- **Records for the task**
· · · ·

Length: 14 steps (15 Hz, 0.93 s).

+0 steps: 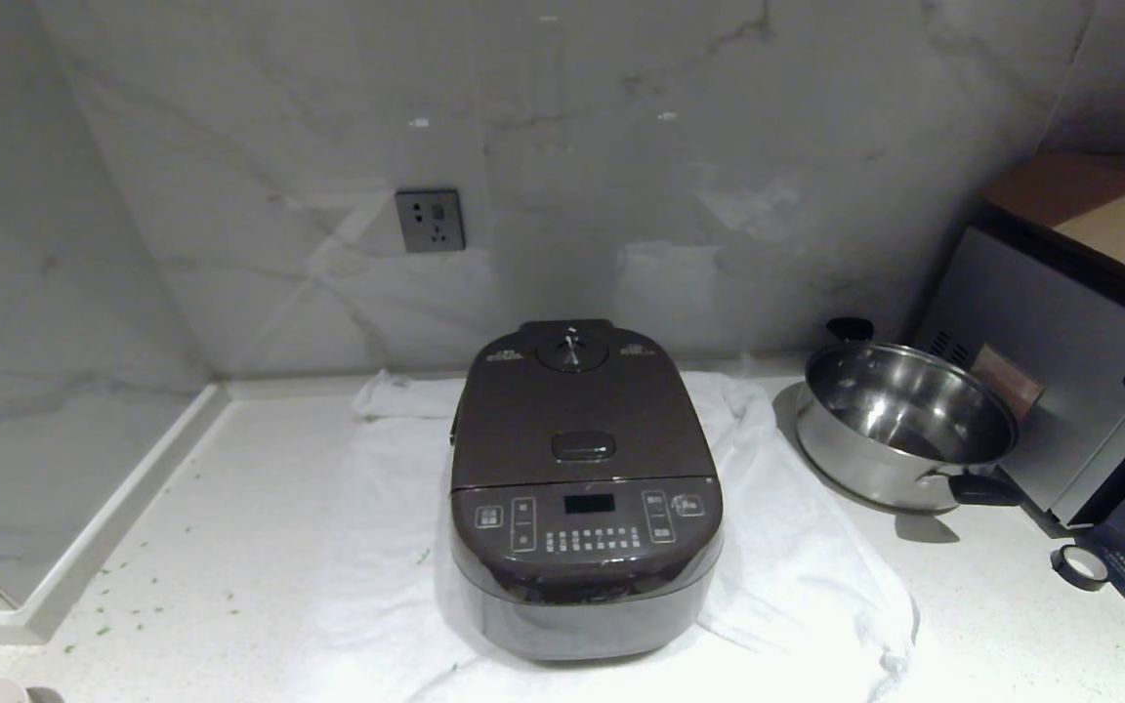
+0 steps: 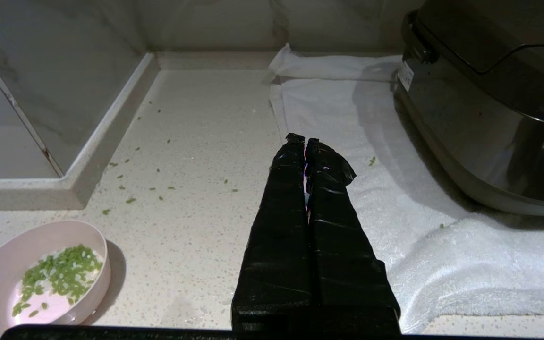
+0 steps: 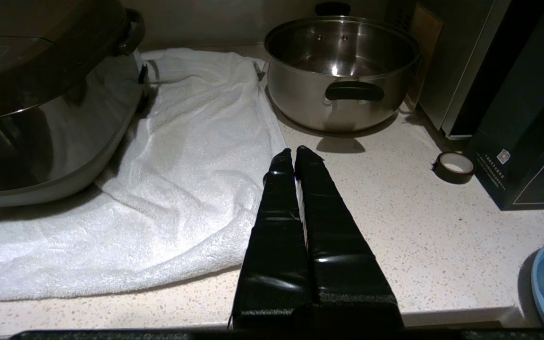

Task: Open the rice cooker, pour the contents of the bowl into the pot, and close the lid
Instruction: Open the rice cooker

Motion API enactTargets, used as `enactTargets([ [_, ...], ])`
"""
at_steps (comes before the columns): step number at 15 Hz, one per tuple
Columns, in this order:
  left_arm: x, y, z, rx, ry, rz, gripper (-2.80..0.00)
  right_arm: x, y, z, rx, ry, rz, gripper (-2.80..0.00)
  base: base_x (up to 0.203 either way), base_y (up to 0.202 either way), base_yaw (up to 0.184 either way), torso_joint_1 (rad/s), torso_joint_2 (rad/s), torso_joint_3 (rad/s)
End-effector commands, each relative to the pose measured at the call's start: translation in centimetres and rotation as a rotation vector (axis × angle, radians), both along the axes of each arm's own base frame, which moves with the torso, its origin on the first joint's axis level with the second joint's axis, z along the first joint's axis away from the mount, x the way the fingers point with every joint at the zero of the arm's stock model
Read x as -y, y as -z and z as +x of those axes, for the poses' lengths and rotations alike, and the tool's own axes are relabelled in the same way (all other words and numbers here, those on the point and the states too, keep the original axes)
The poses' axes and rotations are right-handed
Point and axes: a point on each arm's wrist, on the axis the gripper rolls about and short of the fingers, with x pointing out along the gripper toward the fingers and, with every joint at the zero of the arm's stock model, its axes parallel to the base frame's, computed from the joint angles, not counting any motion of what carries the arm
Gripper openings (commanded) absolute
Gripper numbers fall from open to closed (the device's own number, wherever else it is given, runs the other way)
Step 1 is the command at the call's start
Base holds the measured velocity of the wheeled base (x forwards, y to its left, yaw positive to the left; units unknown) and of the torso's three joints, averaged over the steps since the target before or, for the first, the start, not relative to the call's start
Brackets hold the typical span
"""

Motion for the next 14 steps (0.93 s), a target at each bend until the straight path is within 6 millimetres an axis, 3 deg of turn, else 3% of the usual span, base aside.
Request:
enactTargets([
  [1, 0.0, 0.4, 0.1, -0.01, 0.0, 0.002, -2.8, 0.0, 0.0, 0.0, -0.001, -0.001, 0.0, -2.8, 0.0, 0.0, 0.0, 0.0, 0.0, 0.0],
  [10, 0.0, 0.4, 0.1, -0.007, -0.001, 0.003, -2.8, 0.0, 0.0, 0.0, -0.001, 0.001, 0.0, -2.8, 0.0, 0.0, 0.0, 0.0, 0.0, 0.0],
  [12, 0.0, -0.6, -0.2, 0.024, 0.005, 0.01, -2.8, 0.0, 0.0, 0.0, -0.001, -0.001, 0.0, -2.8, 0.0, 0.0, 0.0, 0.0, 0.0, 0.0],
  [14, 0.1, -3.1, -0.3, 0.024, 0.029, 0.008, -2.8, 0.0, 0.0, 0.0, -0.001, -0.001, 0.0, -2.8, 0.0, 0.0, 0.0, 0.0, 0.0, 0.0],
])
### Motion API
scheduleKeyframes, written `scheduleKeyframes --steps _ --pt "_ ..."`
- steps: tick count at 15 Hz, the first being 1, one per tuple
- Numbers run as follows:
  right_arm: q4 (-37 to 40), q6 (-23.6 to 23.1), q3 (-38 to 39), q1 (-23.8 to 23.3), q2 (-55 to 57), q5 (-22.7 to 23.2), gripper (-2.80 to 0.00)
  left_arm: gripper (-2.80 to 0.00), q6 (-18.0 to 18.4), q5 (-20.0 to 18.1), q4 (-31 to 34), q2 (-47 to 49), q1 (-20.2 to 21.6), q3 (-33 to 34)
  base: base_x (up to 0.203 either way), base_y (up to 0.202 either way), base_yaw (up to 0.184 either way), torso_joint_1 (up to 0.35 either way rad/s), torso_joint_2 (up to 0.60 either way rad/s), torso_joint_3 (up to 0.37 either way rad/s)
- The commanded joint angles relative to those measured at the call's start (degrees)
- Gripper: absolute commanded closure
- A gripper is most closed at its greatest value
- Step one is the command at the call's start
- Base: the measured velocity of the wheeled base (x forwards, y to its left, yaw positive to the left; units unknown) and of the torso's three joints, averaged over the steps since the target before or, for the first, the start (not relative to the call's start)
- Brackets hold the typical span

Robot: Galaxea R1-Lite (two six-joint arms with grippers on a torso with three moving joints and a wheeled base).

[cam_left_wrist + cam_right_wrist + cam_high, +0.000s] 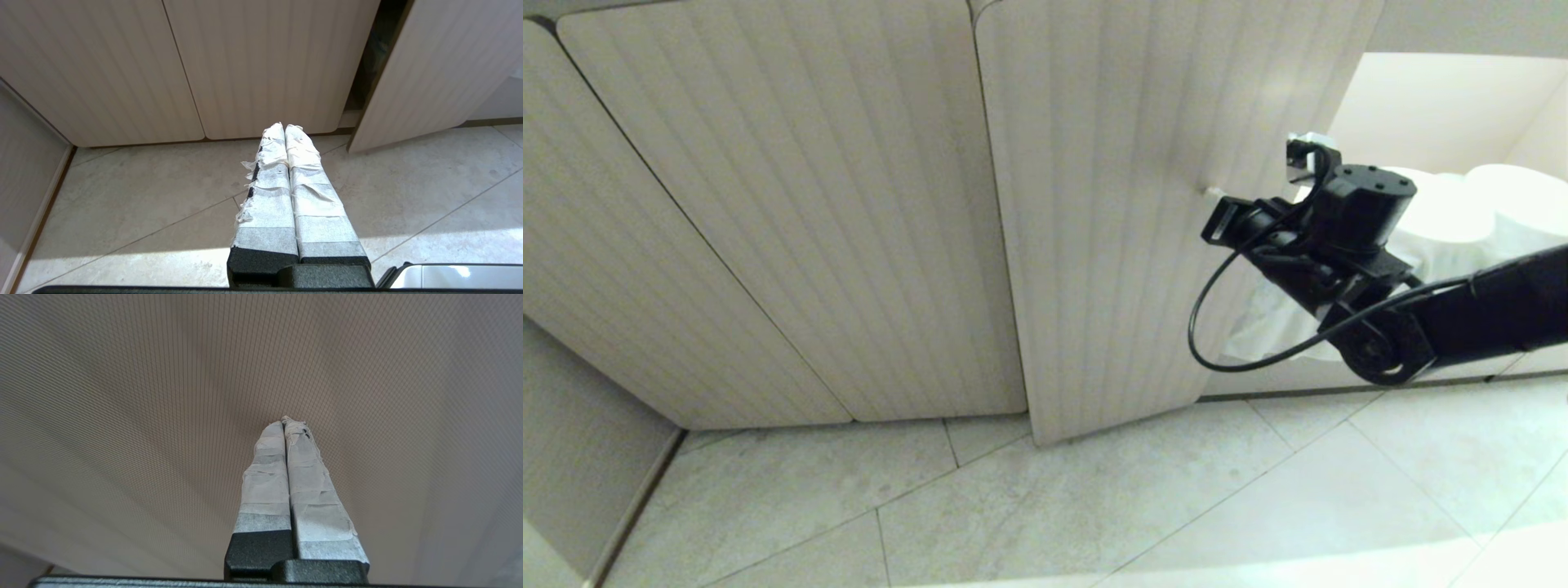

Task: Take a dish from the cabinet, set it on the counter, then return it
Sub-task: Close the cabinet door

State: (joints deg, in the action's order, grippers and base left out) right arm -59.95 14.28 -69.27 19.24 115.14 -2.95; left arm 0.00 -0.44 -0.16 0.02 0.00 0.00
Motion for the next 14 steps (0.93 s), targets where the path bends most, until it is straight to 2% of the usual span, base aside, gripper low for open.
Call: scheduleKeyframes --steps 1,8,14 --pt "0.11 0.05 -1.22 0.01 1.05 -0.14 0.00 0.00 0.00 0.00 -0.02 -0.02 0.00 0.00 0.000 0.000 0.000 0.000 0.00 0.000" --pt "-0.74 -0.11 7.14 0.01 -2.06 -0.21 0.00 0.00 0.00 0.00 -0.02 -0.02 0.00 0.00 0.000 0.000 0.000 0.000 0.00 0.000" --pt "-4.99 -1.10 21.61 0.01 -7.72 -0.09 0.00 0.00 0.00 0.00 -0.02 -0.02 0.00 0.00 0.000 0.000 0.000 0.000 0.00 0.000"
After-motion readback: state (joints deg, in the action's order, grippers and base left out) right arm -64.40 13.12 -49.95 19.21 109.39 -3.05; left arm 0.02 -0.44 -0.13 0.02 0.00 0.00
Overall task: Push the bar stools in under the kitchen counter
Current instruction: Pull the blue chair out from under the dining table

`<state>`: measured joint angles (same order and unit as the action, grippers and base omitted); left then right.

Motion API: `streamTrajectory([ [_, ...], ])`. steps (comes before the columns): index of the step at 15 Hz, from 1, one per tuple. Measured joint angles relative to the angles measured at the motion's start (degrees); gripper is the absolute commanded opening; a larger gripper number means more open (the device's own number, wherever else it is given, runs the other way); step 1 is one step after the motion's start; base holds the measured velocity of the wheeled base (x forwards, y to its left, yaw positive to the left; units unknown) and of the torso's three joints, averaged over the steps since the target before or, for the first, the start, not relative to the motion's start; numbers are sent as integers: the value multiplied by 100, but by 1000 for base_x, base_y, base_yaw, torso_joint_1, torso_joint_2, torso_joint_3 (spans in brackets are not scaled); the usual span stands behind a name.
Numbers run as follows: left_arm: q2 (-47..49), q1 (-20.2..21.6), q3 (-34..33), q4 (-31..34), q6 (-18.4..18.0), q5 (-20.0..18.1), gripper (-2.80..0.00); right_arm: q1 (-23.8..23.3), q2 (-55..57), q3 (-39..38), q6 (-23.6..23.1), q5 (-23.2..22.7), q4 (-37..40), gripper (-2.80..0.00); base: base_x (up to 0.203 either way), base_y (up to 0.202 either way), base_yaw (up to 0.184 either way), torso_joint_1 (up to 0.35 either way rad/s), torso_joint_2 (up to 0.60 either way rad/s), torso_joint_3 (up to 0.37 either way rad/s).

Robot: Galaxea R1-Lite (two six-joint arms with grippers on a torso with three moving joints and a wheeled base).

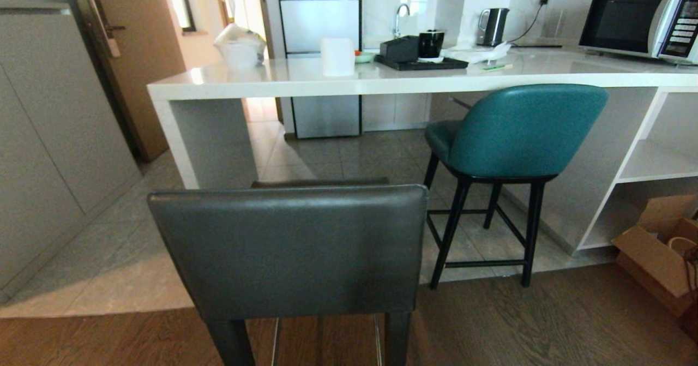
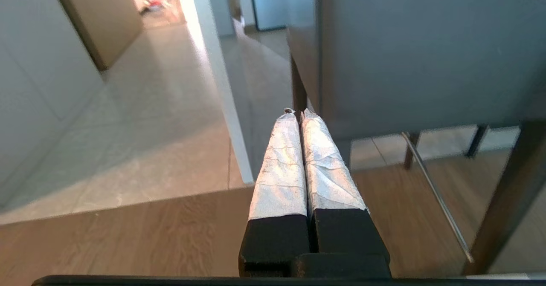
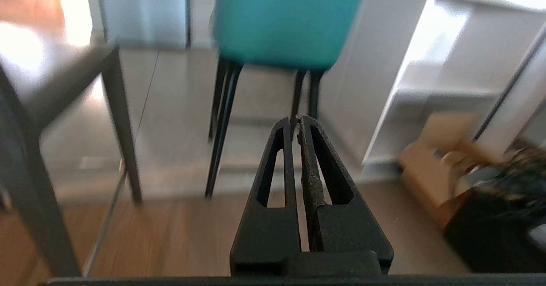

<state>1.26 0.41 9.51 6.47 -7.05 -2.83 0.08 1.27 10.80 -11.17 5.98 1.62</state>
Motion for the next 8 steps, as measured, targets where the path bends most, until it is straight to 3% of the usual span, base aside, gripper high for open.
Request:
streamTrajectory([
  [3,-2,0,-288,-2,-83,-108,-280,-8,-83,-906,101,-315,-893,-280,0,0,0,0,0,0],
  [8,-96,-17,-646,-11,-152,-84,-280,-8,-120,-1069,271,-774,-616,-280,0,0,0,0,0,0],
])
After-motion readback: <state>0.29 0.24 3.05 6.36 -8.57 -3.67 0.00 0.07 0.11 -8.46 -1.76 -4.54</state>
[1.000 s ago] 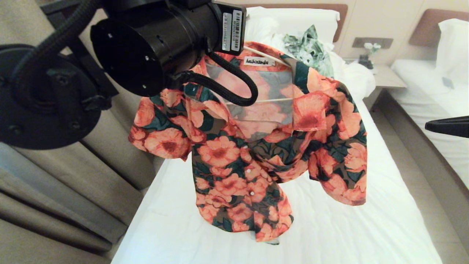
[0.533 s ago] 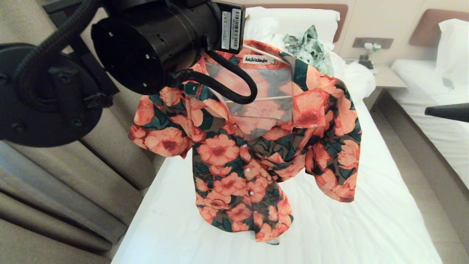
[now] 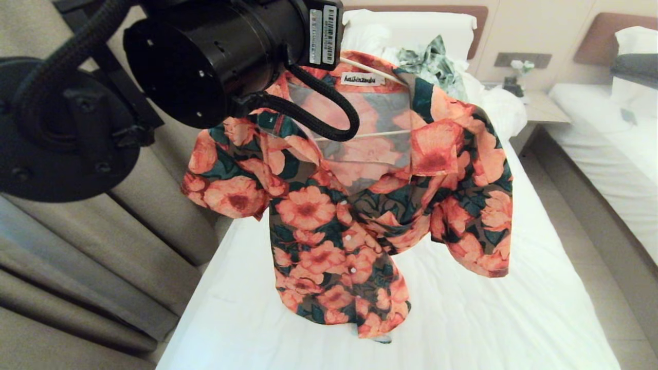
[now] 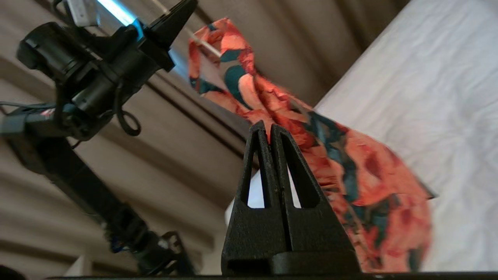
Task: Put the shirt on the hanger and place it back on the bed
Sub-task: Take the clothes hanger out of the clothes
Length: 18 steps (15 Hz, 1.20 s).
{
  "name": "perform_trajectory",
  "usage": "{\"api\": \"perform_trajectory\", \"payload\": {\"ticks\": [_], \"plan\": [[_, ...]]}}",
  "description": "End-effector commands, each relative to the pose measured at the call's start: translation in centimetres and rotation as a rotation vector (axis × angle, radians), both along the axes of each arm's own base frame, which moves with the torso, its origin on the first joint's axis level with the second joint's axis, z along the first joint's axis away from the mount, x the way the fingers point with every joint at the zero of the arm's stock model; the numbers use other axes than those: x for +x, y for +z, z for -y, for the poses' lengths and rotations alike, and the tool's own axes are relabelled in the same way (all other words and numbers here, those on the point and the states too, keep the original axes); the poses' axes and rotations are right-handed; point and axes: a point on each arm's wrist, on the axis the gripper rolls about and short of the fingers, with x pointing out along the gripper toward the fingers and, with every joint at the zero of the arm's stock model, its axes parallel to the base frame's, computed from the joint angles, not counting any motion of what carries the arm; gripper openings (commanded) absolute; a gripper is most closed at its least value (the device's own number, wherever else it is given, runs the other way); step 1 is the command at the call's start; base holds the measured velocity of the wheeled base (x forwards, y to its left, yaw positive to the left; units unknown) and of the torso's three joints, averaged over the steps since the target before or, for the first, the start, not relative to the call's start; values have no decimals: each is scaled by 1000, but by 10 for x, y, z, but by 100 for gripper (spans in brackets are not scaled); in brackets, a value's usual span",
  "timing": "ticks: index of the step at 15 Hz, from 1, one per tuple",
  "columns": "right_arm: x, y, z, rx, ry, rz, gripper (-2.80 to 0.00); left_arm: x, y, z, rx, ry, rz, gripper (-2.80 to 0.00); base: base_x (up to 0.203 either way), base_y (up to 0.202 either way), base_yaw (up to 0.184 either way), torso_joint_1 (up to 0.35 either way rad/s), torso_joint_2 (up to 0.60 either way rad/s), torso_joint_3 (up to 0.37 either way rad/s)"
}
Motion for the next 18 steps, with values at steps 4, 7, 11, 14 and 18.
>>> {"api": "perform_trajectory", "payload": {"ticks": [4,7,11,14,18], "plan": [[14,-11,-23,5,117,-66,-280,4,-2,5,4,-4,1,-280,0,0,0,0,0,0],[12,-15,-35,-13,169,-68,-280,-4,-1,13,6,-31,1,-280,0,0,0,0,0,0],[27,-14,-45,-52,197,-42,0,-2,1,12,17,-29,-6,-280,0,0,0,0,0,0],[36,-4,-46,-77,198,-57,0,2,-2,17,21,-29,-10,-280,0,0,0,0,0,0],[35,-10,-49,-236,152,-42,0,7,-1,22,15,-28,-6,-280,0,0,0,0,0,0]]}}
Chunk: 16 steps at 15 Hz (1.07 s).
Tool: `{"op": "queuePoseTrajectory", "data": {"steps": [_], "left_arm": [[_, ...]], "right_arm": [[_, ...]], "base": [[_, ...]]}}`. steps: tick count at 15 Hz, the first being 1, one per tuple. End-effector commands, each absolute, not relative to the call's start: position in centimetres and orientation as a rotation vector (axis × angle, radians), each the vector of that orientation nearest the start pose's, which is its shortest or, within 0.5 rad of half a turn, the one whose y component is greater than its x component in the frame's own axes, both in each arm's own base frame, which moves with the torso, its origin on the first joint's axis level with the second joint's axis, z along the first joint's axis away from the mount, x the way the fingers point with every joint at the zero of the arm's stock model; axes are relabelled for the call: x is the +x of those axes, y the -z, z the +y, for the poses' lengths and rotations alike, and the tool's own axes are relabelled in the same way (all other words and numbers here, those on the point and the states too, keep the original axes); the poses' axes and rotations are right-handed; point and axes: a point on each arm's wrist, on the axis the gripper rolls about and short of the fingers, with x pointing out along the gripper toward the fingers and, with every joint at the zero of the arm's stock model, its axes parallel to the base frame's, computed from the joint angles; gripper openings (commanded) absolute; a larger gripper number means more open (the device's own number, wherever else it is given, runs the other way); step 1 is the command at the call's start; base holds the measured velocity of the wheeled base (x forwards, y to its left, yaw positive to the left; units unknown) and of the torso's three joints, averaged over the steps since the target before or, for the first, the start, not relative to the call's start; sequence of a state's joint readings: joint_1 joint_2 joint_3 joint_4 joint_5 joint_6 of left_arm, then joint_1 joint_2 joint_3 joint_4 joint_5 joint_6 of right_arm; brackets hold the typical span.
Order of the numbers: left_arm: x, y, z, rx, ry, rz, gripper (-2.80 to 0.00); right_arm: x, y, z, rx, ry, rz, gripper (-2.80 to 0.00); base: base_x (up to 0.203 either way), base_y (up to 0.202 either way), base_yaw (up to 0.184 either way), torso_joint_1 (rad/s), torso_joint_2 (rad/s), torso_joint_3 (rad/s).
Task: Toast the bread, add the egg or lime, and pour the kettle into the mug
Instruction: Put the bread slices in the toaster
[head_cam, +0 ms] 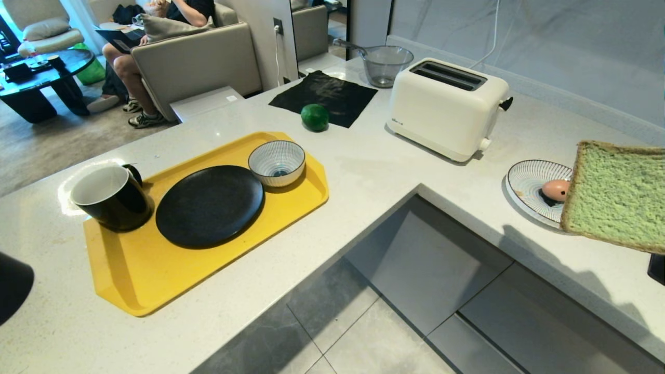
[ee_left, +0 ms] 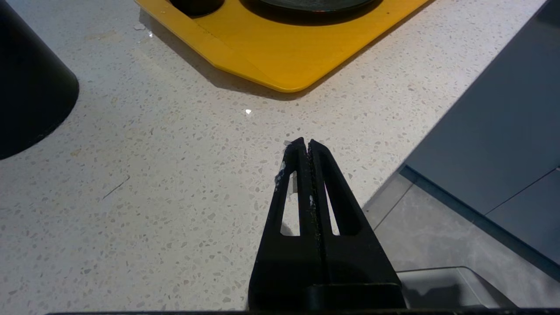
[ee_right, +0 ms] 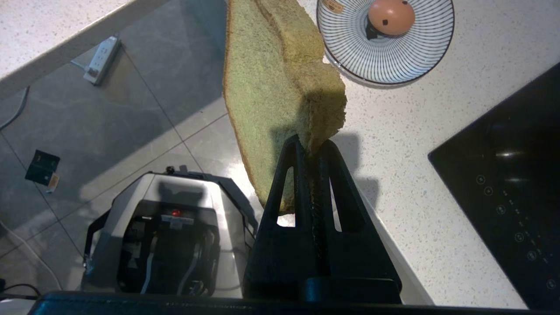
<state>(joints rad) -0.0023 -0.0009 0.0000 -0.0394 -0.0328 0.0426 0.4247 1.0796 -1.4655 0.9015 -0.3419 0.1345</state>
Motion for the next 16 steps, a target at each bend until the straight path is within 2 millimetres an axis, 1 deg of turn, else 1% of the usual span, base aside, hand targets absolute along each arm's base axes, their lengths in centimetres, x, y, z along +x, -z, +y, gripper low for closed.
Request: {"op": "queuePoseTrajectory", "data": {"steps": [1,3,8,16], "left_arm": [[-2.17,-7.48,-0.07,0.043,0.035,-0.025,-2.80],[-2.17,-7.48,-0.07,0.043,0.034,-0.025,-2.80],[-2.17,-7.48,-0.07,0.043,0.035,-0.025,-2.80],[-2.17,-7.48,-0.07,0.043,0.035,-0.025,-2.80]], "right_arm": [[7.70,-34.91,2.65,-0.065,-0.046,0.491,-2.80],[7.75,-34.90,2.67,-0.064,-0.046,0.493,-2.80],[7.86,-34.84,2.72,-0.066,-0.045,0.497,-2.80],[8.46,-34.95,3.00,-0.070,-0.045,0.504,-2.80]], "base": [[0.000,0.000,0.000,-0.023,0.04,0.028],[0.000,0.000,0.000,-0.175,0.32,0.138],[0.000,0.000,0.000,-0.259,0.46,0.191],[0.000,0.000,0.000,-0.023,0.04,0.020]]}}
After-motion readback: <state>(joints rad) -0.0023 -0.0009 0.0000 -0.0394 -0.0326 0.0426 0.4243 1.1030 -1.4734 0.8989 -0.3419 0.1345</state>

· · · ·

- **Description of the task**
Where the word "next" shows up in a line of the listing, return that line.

- **Expected output**
Motion for the next 14 steps (0.93 s), a target at each bend until the straight path is within 6 millimetres an axis, 3 deg of turn, else 3% of the usual span, base aside.
Motion for the next 14 steps (0.93 s), targets where the path bends most, until it is straight to 2% of the usual span, base aside, gripper low for open.
Motion for the next 8 steps, as measured, targets where the path bends most, until it is straight to 3% of the usual span, base aside, gripper high for open.
Motion for the next 18 steps, with values at steps 4, 7, 11, 14 and 18.
Motion for the next 16 steps, a target at each bend until the straight path is within 2 millimetres an axis, 1 deg of turn, else 1% of the usual span, base aside, hand targets absolute along each arm's base axes, their lengths in centimetres, x, y, z along +x, -z, +y, gripper low for closed.

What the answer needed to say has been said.